◆ **Exercise**:
Transcribe the data exactly, stopping after the "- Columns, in" line.

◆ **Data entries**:

•••

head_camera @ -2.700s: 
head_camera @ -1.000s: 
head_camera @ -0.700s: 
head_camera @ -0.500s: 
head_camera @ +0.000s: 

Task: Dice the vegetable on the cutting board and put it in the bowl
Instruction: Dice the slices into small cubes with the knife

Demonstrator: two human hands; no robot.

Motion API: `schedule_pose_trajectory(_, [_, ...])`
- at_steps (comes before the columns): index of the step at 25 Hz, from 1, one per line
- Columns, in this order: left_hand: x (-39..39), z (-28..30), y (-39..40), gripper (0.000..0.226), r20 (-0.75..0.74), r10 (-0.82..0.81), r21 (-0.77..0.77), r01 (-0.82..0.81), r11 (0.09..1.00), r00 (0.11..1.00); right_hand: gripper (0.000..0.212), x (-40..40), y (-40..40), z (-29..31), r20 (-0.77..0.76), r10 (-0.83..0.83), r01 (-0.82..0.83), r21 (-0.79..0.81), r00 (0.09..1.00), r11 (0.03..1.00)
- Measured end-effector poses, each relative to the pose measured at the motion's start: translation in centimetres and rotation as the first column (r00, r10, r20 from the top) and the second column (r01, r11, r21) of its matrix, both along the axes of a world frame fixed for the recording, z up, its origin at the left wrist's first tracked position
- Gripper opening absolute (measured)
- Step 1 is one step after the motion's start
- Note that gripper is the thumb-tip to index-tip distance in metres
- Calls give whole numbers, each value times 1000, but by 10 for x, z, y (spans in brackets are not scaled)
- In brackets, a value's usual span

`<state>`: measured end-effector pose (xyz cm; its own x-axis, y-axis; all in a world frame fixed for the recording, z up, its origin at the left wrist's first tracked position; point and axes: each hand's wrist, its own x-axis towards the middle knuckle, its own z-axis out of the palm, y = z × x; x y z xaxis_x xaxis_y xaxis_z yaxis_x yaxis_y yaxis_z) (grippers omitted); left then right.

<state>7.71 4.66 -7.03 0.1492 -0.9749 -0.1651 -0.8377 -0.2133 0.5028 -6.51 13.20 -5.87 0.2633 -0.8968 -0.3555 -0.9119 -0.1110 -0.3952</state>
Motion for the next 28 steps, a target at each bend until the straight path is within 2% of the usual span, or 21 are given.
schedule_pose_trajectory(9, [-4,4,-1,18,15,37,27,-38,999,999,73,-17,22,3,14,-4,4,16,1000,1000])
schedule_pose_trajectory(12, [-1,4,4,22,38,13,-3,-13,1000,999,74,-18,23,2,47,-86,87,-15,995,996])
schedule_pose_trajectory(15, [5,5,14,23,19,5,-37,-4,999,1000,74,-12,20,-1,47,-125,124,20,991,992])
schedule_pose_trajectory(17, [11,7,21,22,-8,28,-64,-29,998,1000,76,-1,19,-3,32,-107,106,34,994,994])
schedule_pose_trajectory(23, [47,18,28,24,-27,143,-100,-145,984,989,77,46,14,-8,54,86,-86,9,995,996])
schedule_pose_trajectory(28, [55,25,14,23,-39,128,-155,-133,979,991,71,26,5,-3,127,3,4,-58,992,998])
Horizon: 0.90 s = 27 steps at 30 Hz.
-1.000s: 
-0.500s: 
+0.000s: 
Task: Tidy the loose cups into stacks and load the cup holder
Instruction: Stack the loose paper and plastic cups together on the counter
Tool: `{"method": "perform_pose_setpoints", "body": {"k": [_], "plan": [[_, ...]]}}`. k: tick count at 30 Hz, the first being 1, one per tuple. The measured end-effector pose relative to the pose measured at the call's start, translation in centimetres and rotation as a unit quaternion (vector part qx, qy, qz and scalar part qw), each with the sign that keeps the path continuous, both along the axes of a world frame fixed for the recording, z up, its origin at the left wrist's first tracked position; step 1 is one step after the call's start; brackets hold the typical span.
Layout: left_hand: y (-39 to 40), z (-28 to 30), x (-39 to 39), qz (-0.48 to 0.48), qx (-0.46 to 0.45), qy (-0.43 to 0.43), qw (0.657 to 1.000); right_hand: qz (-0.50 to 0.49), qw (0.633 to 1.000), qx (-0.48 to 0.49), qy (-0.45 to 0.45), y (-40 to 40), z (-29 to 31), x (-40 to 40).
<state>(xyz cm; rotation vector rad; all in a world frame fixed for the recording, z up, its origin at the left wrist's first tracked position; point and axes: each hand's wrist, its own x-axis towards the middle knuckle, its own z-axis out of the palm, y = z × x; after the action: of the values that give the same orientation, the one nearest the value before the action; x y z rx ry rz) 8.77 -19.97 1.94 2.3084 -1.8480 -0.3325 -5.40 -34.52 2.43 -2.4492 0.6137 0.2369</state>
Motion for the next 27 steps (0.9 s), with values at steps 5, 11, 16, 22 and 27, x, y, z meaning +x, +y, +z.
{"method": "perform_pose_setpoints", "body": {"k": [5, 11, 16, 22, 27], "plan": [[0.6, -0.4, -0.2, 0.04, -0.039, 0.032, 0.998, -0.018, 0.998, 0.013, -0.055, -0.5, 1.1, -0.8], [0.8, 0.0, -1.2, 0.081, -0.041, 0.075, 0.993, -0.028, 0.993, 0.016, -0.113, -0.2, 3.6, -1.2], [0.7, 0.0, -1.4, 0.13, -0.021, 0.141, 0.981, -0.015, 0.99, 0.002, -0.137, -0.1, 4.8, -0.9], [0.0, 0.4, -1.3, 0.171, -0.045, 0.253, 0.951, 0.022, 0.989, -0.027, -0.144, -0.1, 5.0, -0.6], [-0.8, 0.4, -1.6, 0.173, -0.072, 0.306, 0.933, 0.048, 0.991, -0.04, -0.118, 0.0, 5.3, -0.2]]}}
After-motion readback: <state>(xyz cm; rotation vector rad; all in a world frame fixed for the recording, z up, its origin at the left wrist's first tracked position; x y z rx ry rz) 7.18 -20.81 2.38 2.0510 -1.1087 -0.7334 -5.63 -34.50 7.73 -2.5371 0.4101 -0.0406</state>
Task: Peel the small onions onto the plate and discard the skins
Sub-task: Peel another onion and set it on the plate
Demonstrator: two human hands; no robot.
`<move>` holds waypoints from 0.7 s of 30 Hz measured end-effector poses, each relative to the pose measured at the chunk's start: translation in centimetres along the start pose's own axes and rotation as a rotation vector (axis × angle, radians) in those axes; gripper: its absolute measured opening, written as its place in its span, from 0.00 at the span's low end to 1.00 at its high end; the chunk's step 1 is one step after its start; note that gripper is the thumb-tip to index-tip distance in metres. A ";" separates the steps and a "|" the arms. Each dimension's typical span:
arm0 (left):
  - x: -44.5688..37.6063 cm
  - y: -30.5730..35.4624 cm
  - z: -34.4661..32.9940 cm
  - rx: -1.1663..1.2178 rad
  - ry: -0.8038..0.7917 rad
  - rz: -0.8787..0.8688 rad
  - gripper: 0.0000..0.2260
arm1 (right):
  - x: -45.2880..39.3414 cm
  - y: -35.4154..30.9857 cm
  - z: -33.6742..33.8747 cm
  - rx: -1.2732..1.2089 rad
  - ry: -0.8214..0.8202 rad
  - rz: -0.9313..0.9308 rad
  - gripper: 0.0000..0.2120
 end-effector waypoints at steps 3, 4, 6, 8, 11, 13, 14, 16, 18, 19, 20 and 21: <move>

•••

◆ **Solution below**:
head_camera @ -2.700s: 
head_camera @ -1.000s: 
head_camera @ -0.700s: 
head_camera @ -0.500s: 
head_camera @ +0.000s: 

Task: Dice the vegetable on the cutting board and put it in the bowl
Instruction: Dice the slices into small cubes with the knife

Demonstrator: two human hands; no robot.

Motion API: `schedule_pose_trajectory(_, [_, ...])`
- at_steps (comes before the columns): index of the step at 25 Hz, from 1, one per line
- Columns, in this order: left_hand: x (-39..39), z (-28..30), y (-39..40), gripper (0.000..0.226), r20 (-0.75..0.74), r10 (-0.82..0.81), r21 (-0.77..0.77), r01 (-0.82..0.81), r11 (0.09..1.00), r00 (0.11..1.00); right_hand: gripper (0.000..0.212), x (-40..40), y (-40..40), z (-29..31), r20 (-0.77..0.76), r10 (-0.83..0.83), r01 (-0.82..0.83), r21 (-0.79..0.81), r00 (0.09..1.00), r11 (0.03..1.00)

Work on the exercise is complete.